When a woman with a disability comes to see you for a health problem, remember she is a woman, just like any other woman. First, ask her why she has come to see you and how you can help her. Do not assume it is because of her disability.

Encourage her to ask questions. That way, she can explain her problems. Respect her opinions. After all, she understands her health problems better than anyone else and can make good decisions about her treatment.

Help her relax and give her time to express her unspoken questions. This will help her not to be afraid. Sometimes a woman with a disability may not have the confidence to ask questions about what is really worrying her. Or she may not have enough privacy. But you can help reduce the fears of women with disabilities, help them become more confident, and get the information and care they need.

a woman using sign language.

In my ideal clinic the health worker would say: "Is there something about your disability you think I should know? Tell me about how your disability affects your health care."
Ask people with disabilities how they would like you to do things. And when they ask questions, you do not have to have all of the answers. It is fine to admit you do not know something, and then offer to find the information they need.

Helping women with particular disabilities

A woman who is blind or has difficulty seeing

a blind woman speaking.
Explain to me where I am and guide me to a chair or exam table. Do not leave me in the middle of a room.
  • Unless it is an emergency, do not touch the woman before telling her who you are.
  • Do not think she cannot see you at all.
  • Speak in your normal voice.
  • If she has a stick, do not take it away from her at any time.
  • Say good-bye before walking away or leaving.

A woman who is deaf or has difficulty hearing

a woman using sign language.
Look at me and not at my sign language interpreter or at the family member who interprets my home signs.
  • Make sure you have her attention before speaking.
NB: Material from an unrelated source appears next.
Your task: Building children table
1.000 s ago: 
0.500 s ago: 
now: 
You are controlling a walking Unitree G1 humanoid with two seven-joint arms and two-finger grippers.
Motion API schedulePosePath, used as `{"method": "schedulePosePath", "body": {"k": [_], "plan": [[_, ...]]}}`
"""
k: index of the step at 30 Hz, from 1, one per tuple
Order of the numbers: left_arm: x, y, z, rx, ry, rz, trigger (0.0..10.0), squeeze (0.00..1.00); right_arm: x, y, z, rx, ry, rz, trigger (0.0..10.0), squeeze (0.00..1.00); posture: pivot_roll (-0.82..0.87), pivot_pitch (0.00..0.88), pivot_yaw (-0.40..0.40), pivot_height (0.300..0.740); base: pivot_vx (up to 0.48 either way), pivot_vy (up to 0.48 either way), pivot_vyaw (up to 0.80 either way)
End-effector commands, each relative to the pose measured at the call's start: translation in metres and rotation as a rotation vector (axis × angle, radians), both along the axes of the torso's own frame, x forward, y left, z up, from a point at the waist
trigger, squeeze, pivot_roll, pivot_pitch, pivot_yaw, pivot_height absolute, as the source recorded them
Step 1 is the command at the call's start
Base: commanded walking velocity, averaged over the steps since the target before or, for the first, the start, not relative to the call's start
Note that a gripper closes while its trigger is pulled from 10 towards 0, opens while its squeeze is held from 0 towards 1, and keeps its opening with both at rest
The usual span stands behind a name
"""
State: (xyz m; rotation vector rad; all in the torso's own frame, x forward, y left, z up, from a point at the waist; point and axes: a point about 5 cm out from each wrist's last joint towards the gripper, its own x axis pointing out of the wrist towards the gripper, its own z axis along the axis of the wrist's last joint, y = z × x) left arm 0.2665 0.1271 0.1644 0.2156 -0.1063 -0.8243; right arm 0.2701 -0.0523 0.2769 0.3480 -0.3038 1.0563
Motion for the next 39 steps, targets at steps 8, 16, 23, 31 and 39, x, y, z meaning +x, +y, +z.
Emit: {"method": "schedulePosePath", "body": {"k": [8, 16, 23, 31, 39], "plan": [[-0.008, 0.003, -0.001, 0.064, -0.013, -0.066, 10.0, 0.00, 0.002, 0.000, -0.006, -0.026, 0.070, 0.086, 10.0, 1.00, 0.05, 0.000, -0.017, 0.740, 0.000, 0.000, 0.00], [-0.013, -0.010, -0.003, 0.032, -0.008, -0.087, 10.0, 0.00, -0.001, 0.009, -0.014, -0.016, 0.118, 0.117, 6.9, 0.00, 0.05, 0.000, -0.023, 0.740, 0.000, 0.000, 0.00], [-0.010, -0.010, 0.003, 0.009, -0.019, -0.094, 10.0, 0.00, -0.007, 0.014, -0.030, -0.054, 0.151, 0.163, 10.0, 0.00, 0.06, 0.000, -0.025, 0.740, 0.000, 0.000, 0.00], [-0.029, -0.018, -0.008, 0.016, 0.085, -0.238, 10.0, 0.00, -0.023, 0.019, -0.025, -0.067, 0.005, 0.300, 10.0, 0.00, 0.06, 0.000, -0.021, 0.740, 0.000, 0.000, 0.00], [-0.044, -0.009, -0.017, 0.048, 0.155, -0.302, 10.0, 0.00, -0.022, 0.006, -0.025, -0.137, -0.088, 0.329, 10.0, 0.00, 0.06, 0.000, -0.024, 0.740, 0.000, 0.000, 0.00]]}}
If she is not facing you, touch her gently on the shoulder.
  • Do not shout or exaggerate your speech.
  • Look directly at her, and do not cover your mouth with anything.
  • Ask her what is the best way of communicating.

A woman who has difficulty moving

a woman in a wheelchair speaking.
Speak directly with me and not to my family member or caregiver.
  • Do not assume she is mentally slow.
  • If possible, sit so that you are at eye level with her.
  • Do not move any crutches, sticks, walkers, or wheelchairs without the woman's permission or without arranging for their return.
  • If she is a wheelchair user, do not lean on or touch her wheelchair without her permission.

A woman who does not speak clearly

a woman speaking.
Do not pretend you understand me if you do not.
  • Even though her speech may be slow or difficult to understand, this does not mean she has any difficulties learning or understanding.
  • Ask her to repeat anything you do not understand.
  • Ask questions she can answer by "yes" or "no."
  • Let her take as much time as she needs to explain her problem. Be patient.

A woman who has trouble learning or understanding

a woman speaking.
Give me one piece of information at a time and repeat it if necessary.
  • Use simple words and short sentences.
  • Be polite and patient, and do not treat her like a child.